• **EXERCISE**:
Your task is to retype the listing word for word.

☆ ☆ ☆ ☆ ☆ ☆ ☆

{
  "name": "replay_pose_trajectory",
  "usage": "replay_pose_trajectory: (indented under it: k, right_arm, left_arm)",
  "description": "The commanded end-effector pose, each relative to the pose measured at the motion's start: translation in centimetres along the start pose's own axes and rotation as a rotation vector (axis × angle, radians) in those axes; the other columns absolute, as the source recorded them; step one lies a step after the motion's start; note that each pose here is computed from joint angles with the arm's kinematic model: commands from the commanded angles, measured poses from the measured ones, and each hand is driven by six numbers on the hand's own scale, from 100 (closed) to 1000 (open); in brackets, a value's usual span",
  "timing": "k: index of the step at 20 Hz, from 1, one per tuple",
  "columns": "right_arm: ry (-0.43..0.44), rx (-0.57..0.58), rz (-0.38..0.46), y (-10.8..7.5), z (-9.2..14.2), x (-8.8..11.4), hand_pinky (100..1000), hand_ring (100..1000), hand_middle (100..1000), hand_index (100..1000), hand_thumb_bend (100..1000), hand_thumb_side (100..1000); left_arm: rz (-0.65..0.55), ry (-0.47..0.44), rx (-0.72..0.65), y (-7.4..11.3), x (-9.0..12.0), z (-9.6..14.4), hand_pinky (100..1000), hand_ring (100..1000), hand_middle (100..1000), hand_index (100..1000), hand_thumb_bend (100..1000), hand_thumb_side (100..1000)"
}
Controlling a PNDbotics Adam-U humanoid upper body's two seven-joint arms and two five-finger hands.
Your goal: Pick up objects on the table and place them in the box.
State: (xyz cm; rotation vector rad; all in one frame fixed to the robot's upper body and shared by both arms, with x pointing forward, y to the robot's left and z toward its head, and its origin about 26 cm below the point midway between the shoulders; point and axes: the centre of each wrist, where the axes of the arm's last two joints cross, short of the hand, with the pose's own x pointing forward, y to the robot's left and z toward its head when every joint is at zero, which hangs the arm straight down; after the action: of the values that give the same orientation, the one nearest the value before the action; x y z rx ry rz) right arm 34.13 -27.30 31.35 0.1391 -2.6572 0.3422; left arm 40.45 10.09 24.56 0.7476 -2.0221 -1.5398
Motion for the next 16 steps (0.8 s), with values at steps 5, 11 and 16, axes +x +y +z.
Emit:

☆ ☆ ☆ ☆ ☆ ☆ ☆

• **COMPLETED TASK**:
{
  "name": "replay_pose_trajectory",
  "usage": "replay_pose_trajectory: (indented under it: k, right_arm, left_arm)",
  "description": "The commanded end-effector pose, each relative to the pose measured at the motion's start: translation in centimetres along the start pose's own axes and rotation as a rotation vector (axis × angle, radians) in those axes; the other columns absolute, as the source recorded them; step one lies a step after the motion's start; note that each pose here is computed from joint angles with the arm's kinematic model: commands from the commanded angles, measured poses from the measured ones, and each hand is driven by six numbers on the hand's own scale, from 100 (closed) to 1000 (open); in brackets, a value's usual span",
  "timing": "k: index of the step at 20 Hz, from 1, one per tuple",
  "columns": "right_arm: ry (-0.43..0.44), rx (-0.57..0.58), rz (-0.38..0.46), y (-10.8..7.5), z (-9.2..14.2), x (-8.8..11.4), hand_pinky (100..1000), hand_ring (100..1000), hand_middle (100..1000), hand_index (100..1000), hand_thumb_bend (100..1000), hand_thumb_side (100..1000); left_arm: rz (-0.65..0.55), ry (-0.47..0.44), rx (-0.72..0.65), y (-7.4..11.3), x (-9.0..12.0), z (-9.6..14.4), hand_pinky (100..1000), hand_ring (100..1000), hand_middle (100..1000), hand_index (100..1000), hand_thumb_bend (100..1000), hand_thumb_side (100..1000)"
}
Controlling a PNDbotics Adam-U humanoid upper body's two seven-joint arms and two five-finger hands.
Your goal: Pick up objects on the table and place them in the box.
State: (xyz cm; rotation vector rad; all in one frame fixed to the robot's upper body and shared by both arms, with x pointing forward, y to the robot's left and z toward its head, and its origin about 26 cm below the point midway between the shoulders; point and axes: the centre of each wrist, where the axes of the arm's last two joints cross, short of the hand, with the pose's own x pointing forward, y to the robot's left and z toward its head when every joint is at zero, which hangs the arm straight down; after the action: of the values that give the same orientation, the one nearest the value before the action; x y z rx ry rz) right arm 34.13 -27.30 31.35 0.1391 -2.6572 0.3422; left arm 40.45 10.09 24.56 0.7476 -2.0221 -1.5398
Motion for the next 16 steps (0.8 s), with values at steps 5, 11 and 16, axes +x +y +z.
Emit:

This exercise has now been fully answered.